TASK TO CARRY OUT
Records follow. Copy every line with "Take".

INFORMATION SHOWN
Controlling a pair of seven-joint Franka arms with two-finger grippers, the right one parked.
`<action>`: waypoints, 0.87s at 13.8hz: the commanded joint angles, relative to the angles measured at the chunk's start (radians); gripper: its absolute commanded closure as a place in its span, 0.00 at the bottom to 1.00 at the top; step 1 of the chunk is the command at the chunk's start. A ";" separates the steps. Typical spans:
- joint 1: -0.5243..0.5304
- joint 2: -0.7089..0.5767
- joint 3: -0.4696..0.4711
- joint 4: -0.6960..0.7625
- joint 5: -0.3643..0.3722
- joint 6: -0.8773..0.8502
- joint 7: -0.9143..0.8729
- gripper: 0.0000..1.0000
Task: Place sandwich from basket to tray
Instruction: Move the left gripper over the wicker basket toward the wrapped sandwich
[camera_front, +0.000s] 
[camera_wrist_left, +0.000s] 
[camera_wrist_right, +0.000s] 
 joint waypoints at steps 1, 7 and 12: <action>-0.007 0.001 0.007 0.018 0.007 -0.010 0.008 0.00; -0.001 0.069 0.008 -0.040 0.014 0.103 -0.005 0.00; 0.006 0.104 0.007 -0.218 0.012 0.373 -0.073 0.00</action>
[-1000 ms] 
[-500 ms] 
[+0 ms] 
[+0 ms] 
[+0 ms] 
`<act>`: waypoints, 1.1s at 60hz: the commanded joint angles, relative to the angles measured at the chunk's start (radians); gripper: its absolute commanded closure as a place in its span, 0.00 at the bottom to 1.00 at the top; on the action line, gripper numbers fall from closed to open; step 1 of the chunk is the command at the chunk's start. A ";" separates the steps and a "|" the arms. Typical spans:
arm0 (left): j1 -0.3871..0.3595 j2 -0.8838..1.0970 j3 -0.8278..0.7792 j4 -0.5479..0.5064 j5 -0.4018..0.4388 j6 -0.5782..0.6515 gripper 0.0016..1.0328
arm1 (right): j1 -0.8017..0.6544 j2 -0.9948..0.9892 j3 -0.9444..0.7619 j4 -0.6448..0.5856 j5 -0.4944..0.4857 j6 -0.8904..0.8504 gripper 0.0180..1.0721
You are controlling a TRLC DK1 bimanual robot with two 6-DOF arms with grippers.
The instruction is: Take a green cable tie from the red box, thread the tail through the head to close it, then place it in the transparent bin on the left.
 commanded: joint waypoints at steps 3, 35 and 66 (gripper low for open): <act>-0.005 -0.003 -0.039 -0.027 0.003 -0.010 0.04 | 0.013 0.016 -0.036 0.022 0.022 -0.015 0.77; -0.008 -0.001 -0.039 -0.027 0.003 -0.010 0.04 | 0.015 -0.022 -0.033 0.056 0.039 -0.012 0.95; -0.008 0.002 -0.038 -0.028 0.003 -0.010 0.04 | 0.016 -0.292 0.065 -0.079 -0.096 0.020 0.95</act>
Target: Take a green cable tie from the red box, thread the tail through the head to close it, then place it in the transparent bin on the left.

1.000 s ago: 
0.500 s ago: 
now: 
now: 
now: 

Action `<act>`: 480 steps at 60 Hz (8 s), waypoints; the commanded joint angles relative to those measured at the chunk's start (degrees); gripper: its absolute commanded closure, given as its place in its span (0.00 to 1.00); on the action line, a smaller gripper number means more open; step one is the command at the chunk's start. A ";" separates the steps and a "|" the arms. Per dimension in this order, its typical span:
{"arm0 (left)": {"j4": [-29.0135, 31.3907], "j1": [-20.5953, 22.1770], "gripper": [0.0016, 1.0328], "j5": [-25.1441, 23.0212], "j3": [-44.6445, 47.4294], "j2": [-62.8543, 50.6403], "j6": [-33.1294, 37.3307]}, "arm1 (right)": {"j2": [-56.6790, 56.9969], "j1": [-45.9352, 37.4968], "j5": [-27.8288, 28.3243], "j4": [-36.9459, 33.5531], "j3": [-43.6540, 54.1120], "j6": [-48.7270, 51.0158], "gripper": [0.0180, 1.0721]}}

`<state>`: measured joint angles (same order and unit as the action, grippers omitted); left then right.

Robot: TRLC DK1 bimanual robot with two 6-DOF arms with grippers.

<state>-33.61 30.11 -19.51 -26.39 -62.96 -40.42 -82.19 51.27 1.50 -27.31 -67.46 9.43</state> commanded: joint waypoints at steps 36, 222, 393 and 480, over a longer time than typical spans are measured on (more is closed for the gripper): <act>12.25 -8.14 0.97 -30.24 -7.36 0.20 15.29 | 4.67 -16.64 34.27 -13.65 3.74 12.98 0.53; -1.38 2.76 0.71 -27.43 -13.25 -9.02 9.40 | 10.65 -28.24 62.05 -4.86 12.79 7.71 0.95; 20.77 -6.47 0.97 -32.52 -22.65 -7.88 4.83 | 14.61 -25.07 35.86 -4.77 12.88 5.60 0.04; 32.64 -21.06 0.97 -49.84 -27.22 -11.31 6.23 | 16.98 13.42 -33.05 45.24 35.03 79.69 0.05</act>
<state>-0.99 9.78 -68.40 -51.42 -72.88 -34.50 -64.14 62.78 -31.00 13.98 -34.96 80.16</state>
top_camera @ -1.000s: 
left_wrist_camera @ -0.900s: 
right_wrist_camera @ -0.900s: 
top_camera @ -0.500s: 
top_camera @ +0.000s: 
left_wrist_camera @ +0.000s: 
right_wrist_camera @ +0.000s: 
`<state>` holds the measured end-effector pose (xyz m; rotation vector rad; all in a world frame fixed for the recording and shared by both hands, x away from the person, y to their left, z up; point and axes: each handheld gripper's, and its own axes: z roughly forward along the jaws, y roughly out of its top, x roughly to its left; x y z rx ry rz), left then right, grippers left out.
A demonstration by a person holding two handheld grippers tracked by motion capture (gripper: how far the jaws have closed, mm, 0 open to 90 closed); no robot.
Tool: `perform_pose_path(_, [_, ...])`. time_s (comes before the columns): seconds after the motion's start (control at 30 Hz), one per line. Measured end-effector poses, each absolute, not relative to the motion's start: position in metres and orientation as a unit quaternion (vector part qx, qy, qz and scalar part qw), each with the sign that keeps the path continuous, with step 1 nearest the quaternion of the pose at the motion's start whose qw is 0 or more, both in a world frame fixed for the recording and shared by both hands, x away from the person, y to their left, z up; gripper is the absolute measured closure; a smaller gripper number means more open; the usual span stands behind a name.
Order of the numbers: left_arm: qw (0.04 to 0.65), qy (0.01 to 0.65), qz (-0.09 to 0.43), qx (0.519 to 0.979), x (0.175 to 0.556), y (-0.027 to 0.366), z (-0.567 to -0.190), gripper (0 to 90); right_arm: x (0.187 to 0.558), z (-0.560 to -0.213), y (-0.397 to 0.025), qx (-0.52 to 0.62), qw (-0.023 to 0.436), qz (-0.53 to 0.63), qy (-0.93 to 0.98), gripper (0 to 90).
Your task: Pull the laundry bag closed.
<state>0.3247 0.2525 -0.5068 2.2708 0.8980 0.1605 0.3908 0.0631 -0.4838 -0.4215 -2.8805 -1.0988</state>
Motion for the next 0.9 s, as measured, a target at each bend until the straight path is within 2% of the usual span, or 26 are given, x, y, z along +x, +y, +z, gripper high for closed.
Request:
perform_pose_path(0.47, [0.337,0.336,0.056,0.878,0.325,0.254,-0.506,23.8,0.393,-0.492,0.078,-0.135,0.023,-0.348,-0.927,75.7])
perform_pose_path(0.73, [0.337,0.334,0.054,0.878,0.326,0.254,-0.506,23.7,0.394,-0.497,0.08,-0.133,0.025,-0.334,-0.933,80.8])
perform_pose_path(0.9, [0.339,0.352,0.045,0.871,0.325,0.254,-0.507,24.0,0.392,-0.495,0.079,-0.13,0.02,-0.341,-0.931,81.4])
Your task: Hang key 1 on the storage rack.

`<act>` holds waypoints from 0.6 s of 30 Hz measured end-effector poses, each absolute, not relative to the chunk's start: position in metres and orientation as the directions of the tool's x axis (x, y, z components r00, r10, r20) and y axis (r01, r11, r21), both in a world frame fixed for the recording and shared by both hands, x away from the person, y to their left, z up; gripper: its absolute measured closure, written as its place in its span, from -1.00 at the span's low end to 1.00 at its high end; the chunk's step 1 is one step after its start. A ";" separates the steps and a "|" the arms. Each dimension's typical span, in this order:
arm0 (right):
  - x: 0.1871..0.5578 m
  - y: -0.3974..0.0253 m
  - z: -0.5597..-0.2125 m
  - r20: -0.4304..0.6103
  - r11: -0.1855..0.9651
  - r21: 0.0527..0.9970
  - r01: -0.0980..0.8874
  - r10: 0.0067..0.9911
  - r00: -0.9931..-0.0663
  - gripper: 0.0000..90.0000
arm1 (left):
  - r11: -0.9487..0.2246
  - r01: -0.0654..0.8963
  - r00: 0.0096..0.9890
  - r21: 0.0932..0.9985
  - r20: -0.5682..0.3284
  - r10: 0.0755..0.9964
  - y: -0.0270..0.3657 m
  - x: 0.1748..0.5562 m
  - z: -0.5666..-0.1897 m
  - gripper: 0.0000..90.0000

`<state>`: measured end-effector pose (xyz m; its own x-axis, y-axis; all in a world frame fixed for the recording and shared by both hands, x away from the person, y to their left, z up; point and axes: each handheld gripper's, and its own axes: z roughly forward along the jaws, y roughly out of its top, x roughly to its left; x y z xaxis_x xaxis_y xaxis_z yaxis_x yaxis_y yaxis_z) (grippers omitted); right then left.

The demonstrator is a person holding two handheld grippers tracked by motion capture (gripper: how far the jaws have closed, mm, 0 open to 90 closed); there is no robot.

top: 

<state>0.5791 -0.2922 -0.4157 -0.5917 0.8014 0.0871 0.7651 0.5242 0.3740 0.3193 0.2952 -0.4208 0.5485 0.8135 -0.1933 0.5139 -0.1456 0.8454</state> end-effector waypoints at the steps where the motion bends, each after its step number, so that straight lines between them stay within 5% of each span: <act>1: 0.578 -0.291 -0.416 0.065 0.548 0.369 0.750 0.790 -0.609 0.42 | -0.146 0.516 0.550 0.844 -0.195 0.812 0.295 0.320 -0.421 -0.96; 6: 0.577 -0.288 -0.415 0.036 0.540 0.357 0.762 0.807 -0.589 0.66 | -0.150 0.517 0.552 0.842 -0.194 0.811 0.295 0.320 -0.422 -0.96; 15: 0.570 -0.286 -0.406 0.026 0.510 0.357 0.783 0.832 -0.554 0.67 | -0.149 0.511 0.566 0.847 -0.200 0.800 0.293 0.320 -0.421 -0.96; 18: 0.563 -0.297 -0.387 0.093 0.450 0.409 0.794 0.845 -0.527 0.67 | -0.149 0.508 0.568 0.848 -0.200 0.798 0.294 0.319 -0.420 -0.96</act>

TASK RESULT
The instruction is: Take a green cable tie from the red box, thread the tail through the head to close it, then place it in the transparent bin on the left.
Target: Take a green cable tie from the red box, thread the tail through the head to close it, then place it in the transparent bin on the left.

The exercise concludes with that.